- EXERCISE DIRECTIONS:
Copy out the data exactly, leaving the pictures behind.

***** MATERIAL SUPPLIED

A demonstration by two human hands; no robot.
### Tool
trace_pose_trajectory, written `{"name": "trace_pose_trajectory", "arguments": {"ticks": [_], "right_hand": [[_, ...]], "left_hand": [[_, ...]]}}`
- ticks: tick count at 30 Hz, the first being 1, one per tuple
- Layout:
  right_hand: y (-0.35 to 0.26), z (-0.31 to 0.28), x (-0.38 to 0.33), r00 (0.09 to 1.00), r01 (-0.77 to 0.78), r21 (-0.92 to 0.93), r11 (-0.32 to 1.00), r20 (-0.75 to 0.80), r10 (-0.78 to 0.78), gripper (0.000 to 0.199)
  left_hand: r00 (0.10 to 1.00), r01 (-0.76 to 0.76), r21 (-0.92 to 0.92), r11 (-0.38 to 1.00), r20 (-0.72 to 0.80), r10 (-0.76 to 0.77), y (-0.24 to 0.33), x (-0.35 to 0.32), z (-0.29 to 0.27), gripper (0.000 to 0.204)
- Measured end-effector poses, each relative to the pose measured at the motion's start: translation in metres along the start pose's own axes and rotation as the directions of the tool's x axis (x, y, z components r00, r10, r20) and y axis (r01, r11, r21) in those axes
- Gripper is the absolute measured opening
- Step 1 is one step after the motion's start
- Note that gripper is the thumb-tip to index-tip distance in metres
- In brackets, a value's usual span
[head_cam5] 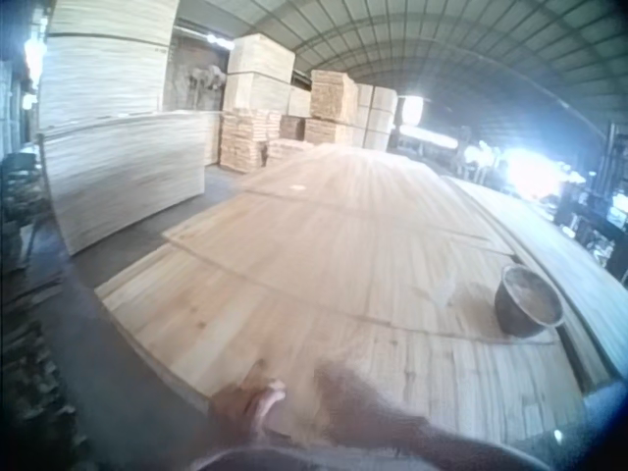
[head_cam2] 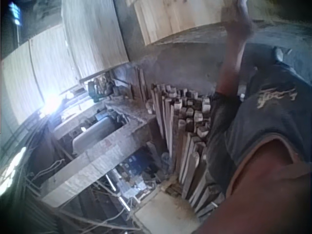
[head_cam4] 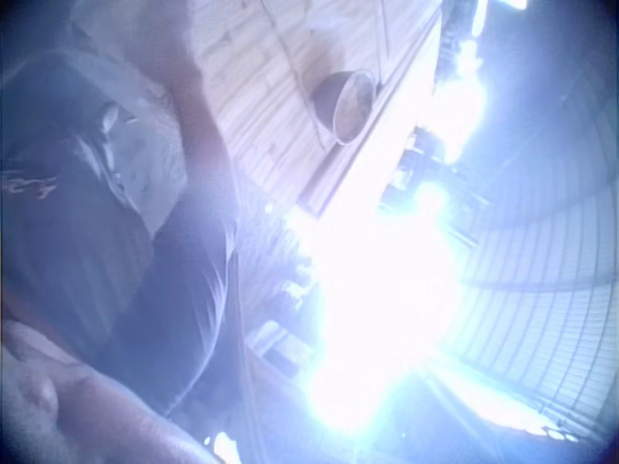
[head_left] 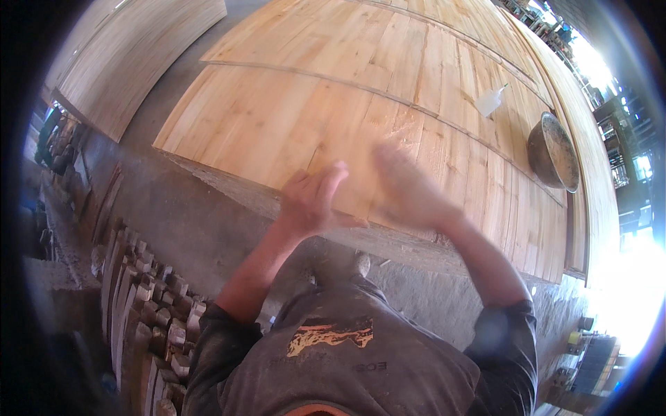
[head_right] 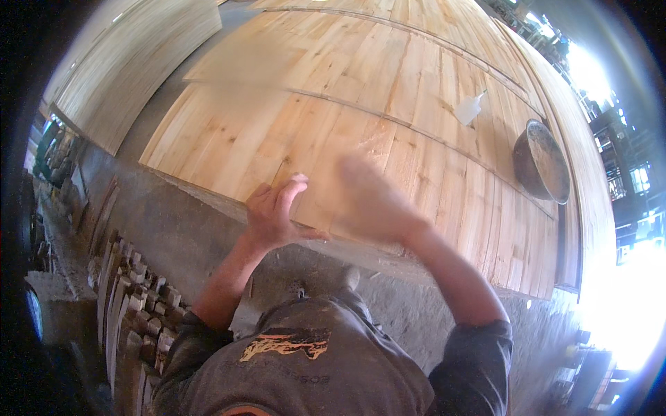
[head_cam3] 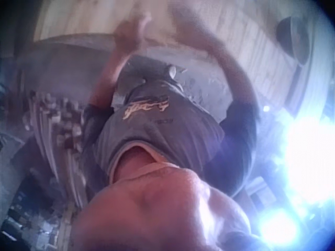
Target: The person applies glue from a bottle along the edges of stacked wooden panels, then inserts thin wooden sticks into the seams to reinforce the joints. They repeat this process across multiple seams and then lift and reposition the panels to align them.
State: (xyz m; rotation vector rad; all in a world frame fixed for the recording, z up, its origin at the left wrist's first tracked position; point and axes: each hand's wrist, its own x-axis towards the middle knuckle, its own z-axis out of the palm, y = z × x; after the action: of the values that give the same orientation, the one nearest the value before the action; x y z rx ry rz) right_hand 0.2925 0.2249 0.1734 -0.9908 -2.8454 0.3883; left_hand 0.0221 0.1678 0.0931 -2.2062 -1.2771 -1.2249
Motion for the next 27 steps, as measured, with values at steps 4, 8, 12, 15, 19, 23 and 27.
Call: {"name": "trace_pose_trajectory", "arguments": {"ticks": [4, 8, 12, 15, 19, 23, 27], "right_hand": [[-0.019, -0.019, -0.024, 0.935, 0.328, 0.201, 0.923, 0.072, -0.348, 0.093], [0.001, -0.022, 0.002, 0.99, -0.124, -0.098, 0.987, -0.08, 0.117, 0.101], [-0.022, -0.009, 0.003, 0.982, 0.184, 0.052, 0.982, 0.033, -0.186, 0.103], [-0.007, -0.016, 0.003, 0.996, -0.075, 0.122, 0.99, 0.063, 0.067, 0.103], [0.006, -0.028, 0.04, 0.977, -0.202, 0.066, 0.977, -0.051, 0.206, 0.099], [0.007, -0.01, 0.001, 0.943, 0.333, 0.109, 0.937, -0.058, -0.328, 0.092], [0.095, -0.02, -0.107, 0.95, 0.313, 0.29, 0.904, -0.092, -0.3, 0.044]], "left_hand": [[1.0, 0.011, -0.025, 1.0, 0.011, -0.011, -0.001, 0.0, 0.0, 0.097], [0.999, 0.002, -0.006, 1.0, 0.042, -0.002, 0.0, 0.0, 0.001, 0.1], [0.999, 0.019, -0.031, 0.999, 0.031, -0.018, -0.003, -0.003, 0.003, 0.105], [0.998, 0.024, -0.042, 0.999, 0.055, -0.021, -0.004, -0.005, 0.004, 0.107], [0.994, 0.036, 0.0, 0.999, 0.103, -0.036, -0.001, -0.004, 0.003, 0.109], [0.998, 0.009, -0.028, 1.0, 0.057, -0.007, 0.0, 0.001, 0.001, 0.108], [0.998, -0.004, 0.0, 1.0, 0.058, 0.004, -0.002, 0.001, -0.001, 0.111]]}}
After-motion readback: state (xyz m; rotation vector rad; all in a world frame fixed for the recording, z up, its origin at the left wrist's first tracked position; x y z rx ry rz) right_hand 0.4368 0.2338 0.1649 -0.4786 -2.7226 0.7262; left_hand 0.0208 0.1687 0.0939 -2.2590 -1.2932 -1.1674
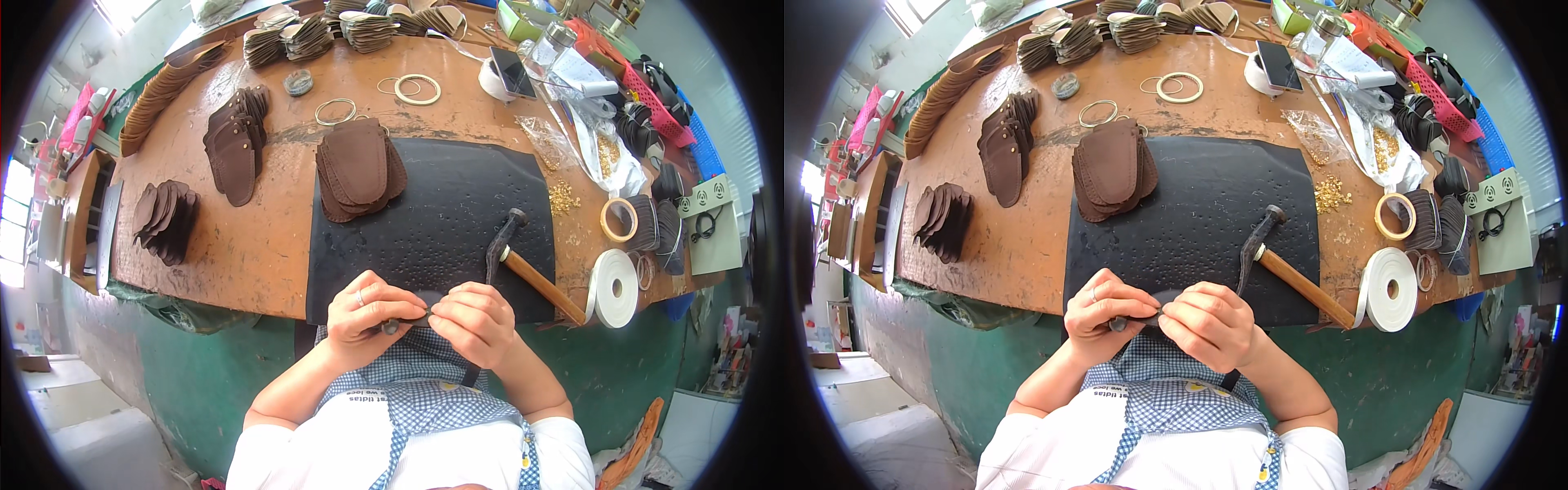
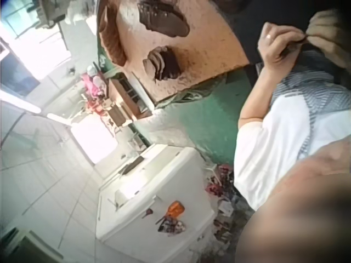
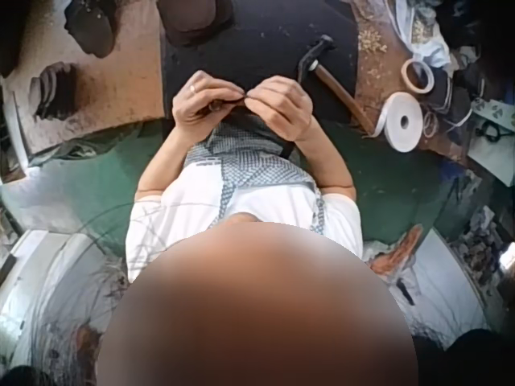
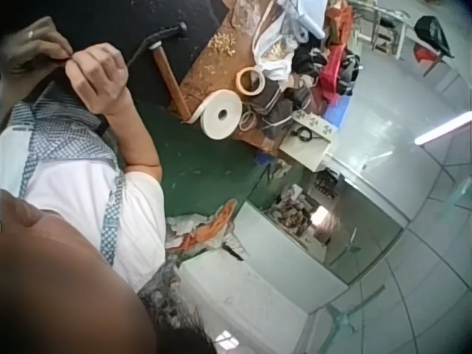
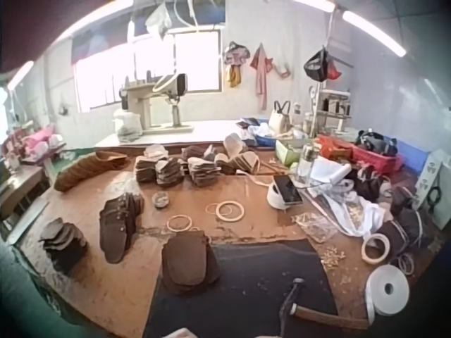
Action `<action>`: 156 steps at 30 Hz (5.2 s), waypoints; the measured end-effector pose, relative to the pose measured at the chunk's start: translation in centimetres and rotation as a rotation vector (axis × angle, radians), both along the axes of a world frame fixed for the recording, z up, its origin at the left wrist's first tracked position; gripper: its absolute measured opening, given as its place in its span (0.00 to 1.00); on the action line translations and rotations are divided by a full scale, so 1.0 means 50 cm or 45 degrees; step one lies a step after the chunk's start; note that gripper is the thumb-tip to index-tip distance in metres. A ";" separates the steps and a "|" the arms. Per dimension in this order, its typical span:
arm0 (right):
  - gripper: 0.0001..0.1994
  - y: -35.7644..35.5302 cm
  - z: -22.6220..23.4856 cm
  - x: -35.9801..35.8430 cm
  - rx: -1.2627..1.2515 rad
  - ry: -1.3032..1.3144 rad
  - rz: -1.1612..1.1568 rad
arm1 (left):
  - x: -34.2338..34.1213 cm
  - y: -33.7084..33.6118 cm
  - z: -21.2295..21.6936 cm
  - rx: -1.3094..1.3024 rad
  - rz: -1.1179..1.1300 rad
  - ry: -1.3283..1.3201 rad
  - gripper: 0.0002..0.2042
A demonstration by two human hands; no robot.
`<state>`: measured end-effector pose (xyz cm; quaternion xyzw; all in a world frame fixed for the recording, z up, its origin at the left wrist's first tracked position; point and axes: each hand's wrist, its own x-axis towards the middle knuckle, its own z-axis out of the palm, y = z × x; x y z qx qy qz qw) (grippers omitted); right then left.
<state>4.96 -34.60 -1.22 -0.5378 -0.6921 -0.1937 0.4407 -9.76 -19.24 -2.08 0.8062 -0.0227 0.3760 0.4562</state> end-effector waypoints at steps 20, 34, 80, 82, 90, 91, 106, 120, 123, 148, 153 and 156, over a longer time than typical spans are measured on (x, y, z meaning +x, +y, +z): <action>0.08 0.013 0.012 0.006 -0.788 2.128 0.318 | 0.001 -0.006 0.022 -1.323 -0.094 0.784 0.09; 0.08 0.016 0.006 0.006 -0.764 2.099 0.270 | 0.010 -0.010 0.019 -1.433 0.007 0.789 0.11; 0.17 0.027 -0.003 0.040 -0.916 1.830 0.295 | 0.022 0.003 0.014 -0.748 0.083 0.860 0.04; 0.20 0.026 0.005 0.047 -1.052 1.749 0.346 | 0.016 0.008 0.016 -0.857 0.024 0.909 0.04; 0.11 -0.021 0.017 0.117 -0.755 1.612 0.064 | 0.047 0.023 0.071 -0.351 0.136 0.484 0.06; 0.07 -0.036 0.008 0.168 -0.643 1.592 -0.129 | 0.058 0.038 0.093 -0.085 0.219 0.303 0.07; 0.06 -0.090 -0.139 0.570 -0.742 0.647 -1.242 | 0.060 0.049 -0.059 1.108 -0.059 0.270 0.19; 0.01 -0.011 0.027 0.336 -0.640 1.506 -0.333 | -0.001 -0.011 -0.062 1.058 0.196 0.541 0.25; 0.04 0.027 0.029 0.207 -0.949 1.689 0.052 | 0.000 -0.007 -0.075 1.045 0.198 0.519 0.26; 0.04 0.104 -0.038 0.095 -1.280 0.860 0.010 | -0.013 -0.018 -0.096 0.875 0.275 0.428 0.24; 0.05 0.133 -0.020 0.109 -1.440 0.835 -0.025 | -0.012 -0.015 -0.094 0.850 0.248 0.430 0.24; 0.06 0.155 -0.011 0.117 -1.614 0.755 -0.024 | -0.011 -0.016 -0.094 0.834 0.233 0.438 0.24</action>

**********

- EXERCISE ANSWER:
A demonstration by two human hands; no robot.
### Tool
trace_pose_trajectory, written `{"name": "trace_pose_trajectory", "arguments": {"ticks": [_], "right_hand": [[_, ...]], "left_hand": [[_, ...]]}}`
- ticks: tick count at 30 Hz, the first being 1, one per tuple
- Layout:
  right_hand: y (-0.35 to 0.26), z (-0.31 to 0.28), x (-0.38 to 0.33), r00 (0.09 to 1.00), r01 (-0.77 to 0.78), r21 (-0.92 to 0.93), r11 (-0.32 to 1.00), r20 (-0.75 to 0.80), r10 (-0.78 to 0.78), gripper (0.000 to 0.199)
  left_hand: r00 (0.10 to 1.00), r01 (-0.76 to 0.76), r21 (-0.92 to 0.92), r11 (-0.38 to 1.00), r20 (-0.72 to 0.80), r10 (-0.76 to 0.77), y (-0.24 to 0.33), x (-0.35 to 0.32), z (-0.29 to 0.27), gripper (0.000 to 0.204)
- Measured end-effector poses, each relative to the pose measured at the motion's start: translation in metres along the start pose's own axes and rotation as the directions of the tool's x axis (x, y, z components r00, r10, r20) and y axis (r01, r11, r21) in those axes
- Gripper is the absolute measured opening
- Step 1 is one step after the motion's start
- Note that gripper is the thumb-tip to index-tip distance in metres
- In brackets, a value's usual span
[head_cam5] 
[head_cam2] 
[head_cam4] 
[head_left] 
[head_right] 
[head_cam3] 
Target: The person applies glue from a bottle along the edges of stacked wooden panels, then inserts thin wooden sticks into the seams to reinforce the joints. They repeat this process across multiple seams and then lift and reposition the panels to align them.
State: (xyz m; rotation vector rad; all in a world frame fixed for the recording, z up, its origin at the left wrist's first tracked position; point and axes: each hand's wrist, its own x-axis towards the middle knuckle, its own z-axis out of the palm, y = z × x; after the action: of the values that give the same orientation, the one nearest the value before the action; x y z rx ry rz) right_hand 0.2925 0.2249 0.1734 -0.9908 -2.8454 0.3883; left_hand 0.0221 0.1678 0.0931 -2.2062 -1.2771 -1.2249
Motion for the next 27 steps, as measured, with values at steps 4, 8, 12, 15, 19, 23 and 27.
Call: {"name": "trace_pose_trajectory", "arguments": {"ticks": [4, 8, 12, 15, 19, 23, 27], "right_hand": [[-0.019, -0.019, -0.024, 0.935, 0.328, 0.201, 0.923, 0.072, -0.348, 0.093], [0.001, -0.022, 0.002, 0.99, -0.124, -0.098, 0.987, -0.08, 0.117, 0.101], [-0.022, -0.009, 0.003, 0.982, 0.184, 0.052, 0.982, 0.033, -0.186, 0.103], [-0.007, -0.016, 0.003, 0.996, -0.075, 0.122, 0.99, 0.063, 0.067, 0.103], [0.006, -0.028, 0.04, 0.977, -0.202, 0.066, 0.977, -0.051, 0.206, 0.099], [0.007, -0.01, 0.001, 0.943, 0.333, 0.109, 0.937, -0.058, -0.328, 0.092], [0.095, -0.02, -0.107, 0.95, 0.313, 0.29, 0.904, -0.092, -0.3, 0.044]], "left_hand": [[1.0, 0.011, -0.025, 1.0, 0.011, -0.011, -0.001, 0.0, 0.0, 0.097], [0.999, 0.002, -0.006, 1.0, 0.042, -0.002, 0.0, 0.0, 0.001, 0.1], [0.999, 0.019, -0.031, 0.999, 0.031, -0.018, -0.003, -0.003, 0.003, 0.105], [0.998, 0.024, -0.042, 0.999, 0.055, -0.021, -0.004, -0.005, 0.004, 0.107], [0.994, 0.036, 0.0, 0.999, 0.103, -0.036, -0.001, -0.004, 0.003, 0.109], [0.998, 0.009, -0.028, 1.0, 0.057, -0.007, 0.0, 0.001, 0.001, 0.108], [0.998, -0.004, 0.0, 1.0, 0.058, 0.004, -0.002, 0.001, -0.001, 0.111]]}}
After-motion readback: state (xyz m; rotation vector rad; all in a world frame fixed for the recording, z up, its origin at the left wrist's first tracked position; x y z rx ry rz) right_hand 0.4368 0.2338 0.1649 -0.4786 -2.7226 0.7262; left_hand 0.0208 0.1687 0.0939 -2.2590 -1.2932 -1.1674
Action `<action>`: 156 steps at 30 Hz (5.2 s), waypoints; the measured end-effector pose, relative to the pose measured at the chunk's start: translation in centimetres and rotation as a rotation vector (axis × angle, radians), both along the axes of a world frame fixed for the recording, z up, its origin at the left wrist's first tracked position; gripper: its absolute measured opening, given as its place in its span (0.00 to 1.00); on the action line translations and rotations are divided by a full scale, so 1.0 means 50 cm or 45 degrees; step one lies a step after the chunk's start; note that gripper is the thumb-tip to index-tip distance in metres. A ";" separates the steps and a "|" the arms. Per dimension in this order, its typical span:
arm0 (right):
  - gripper: 0.0001..0.1994
  - y: -35.7644..35.5302 cm
  - z: -22.6220..23.4856 cm
  - x: -35.9801..35.8430 cm
  - rx: -1.2627..1.2515 rad
  - ry: -1.3032..1.3144 rad
  - rz: -1.1612..1.1568 rad
arm1 (left):
  - x: -34.2338..34.1213 cm
  - y: -33.7084..33.6118 cm
  - z: -21.2295..21.6936 cm
  - rx: -1.3094..1.3024 rad
  - rz: -1.1179..1.1300 rad
  - ry: -1.3283..1.3201 rad
  - gripper: 0.0002..0.2042
A demonstration by two human hands; no robot.
`<state>`: measured end-effector pose (xyz cm; quaternion xyzw; all in a world frame fixed for the recording, z up, its origin at the left wrist's first tracked position; point and axes: each hand's wrist, its own x-axis towards the middle knuckle, its own z-axis out of the palm, y = z × x; x y z qx qy qz qw) (grippers omitted); right then left.
<state>4.96 -34.60 -1.22 -0.5378 -0.6921 -0.1937 0.4407 -9.76 -19.24 -2.08 0.8062 -0.0227 0.3760 0.4562</state> end-effector waypoints at steps 20, 34, 80, 82, 90, 91, 106, 120, 123, 148, 153 and 156, over a longer time than typical spans are measured on (x, y, z meaning +x, +y, +z): <action>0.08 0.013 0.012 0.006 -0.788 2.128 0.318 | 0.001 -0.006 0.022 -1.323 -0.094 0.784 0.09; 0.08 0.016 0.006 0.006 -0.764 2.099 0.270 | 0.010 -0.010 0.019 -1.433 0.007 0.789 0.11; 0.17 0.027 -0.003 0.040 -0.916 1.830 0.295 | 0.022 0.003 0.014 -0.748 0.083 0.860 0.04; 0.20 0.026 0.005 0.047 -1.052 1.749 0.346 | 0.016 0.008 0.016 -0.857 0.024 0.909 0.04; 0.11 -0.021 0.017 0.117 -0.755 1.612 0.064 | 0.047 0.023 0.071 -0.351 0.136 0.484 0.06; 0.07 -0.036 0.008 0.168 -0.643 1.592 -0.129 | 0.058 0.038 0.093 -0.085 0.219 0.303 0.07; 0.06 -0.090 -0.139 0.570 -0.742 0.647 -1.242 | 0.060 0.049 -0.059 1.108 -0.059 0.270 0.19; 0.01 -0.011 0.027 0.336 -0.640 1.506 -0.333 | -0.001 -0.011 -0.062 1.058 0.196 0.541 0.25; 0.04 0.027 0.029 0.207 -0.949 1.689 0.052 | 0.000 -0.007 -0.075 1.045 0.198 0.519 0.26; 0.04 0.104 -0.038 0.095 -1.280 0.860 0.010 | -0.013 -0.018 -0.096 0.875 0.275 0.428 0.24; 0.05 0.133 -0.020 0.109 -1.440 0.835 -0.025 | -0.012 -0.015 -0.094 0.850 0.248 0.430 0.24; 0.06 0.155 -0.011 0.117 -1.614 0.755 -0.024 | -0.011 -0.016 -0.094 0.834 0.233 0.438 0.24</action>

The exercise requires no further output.